PROVIDED DATA Block Start

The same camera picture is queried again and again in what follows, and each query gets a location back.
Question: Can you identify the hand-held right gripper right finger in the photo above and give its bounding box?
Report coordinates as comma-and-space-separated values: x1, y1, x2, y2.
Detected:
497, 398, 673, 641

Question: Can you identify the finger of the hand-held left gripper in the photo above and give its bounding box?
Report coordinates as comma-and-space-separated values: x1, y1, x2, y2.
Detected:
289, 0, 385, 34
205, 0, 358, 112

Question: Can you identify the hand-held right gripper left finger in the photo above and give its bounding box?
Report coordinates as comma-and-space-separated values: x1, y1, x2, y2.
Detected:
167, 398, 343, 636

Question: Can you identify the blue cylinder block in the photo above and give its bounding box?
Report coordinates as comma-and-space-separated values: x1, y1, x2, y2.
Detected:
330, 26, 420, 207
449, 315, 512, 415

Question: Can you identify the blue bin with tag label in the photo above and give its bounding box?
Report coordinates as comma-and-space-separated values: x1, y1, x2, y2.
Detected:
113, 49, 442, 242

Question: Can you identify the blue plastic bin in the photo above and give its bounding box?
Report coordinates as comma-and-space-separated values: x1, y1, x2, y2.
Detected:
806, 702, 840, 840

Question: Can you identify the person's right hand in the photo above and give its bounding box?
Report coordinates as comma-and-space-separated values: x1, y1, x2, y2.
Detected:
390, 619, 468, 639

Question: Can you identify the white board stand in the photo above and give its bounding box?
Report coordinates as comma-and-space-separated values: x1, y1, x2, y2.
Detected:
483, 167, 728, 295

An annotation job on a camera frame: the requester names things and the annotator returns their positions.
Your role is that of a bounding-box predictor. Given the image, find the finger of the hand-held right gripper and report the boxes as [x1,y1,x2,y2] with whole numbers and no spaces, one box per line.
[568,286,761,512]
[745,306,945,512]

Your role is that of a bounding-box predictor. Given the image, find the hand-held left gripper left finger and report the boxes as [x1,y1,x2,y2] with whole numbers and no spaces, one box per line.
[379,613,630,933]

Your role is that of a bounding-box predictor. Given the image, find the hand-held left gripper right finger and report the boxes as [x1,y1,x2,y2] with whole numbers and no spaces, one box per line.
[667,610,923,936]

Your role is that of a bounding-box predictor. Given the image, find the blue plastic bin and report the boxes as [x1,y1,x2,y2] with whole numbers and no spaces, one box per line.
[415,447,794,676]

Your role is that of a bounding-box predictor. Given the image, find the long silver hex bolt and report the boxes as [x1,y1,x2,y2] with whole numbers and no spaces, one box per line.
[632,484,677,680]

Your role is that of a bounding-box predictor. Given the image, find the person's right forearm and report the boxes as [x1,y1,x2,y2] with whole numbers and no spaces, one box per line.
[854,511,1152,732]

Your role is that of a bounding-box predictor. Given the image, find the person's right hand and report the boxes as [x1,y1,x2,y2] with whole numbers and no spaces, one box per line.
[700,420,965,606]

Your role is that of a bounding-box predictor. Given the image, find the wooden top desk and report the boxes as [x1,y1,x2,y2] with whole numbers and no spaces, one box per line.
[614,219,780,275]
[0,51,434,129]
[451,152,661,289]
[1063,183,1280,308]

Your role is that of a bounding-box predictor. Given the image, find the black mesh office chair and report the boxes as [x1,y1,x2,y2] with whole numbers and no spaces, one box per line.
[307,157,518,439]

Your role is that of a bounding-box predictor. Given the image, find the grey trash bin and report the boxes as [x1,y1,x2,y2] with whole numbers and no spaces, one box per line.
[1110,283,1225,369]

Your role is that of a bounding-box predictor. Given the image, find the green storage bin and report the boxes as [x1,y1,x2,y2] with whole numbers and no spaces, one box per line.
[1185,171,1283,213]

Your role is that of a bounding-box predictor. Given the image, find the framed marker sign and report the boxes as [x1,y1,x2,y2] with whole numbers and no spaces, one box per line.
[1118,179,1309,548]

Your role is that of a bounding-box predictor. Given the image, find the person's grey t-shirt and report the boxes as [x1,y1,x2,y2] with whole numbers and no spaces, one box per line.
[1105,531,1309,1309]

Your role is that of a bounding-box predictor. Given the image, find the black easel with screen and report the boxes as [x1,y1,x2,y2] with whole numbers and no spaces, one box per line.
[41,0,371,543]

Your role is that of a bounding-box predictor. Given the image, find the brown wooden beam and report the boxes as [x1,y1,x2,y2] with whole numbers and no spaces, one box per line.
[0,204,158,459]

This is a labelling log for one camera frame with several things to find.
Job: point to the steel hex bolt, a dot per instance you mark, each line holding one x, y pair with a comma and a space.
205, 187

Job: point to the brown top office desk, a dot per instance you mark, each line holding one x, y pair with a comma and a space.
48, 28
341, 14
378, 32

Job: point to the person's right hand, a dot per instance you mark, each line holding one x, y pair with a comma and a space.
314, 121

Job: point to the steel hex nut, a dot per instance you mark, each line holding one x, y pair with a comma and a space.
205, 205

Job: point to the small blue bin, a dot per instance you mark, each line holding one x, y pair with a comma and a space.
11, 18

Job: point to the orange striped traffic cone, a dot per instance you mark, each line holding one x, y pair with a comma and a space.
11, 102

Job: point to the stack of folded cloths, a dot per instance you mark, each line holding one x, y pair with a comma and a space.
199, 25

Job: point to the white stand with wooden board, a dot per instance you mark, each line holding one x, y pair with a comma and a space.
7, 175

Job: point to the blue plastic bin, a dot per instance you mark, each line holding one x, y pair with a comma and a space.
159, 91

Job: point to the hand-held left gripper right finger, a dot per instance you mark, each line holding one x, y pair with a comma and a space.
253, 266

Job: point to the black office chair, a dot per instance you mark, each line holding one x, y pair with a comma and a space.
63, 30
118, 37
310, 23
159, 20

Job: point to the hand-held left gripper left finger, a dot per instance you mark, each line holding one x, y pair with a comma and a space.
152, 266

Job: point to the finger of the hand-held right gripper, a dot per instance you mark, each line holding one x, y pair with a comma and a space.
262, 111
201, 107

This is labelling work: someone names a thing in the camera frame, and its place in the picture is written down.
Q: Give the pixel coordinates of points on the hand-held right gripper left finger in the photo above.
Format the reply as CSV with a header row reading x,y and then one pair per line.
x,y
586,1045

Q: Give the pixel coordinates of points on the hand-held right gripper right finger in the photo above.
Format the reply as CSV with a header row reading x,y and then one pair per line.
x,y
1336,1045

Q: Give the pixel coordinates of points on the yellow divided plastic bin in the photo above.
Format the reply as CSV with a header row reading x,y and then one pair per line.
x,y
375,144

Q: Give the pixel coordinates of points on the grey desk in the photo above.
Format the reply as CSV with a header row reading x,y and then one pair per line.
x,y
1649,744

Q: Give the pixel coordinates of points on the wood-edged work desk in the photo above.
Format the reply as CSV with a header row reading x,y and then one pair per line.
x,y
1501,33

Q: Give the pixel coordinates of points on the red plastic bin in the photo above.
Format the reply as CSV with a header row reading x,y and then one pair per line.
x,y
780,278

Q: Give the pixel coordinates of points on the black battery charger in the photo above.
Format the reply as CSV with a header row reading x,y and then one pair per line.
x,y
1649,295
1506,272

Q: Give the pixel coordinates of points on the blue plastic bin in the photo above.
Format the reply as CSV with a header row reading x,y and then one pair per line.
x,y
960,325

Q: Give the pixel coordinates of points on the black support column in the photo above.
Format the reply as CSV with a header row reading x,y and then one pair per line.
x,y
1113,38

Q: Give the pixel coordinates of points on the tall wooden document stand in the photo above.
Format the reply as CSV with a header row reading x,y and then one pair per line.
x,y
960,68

PROVIDED DATA Block End

Copy every line from the entries that contains the word "names".

An annotation job on a camera frame: the requester names things and the annotator returns their positions.
This is labelling work: someone names a thing in the camera frame, and its place in the picture is written down.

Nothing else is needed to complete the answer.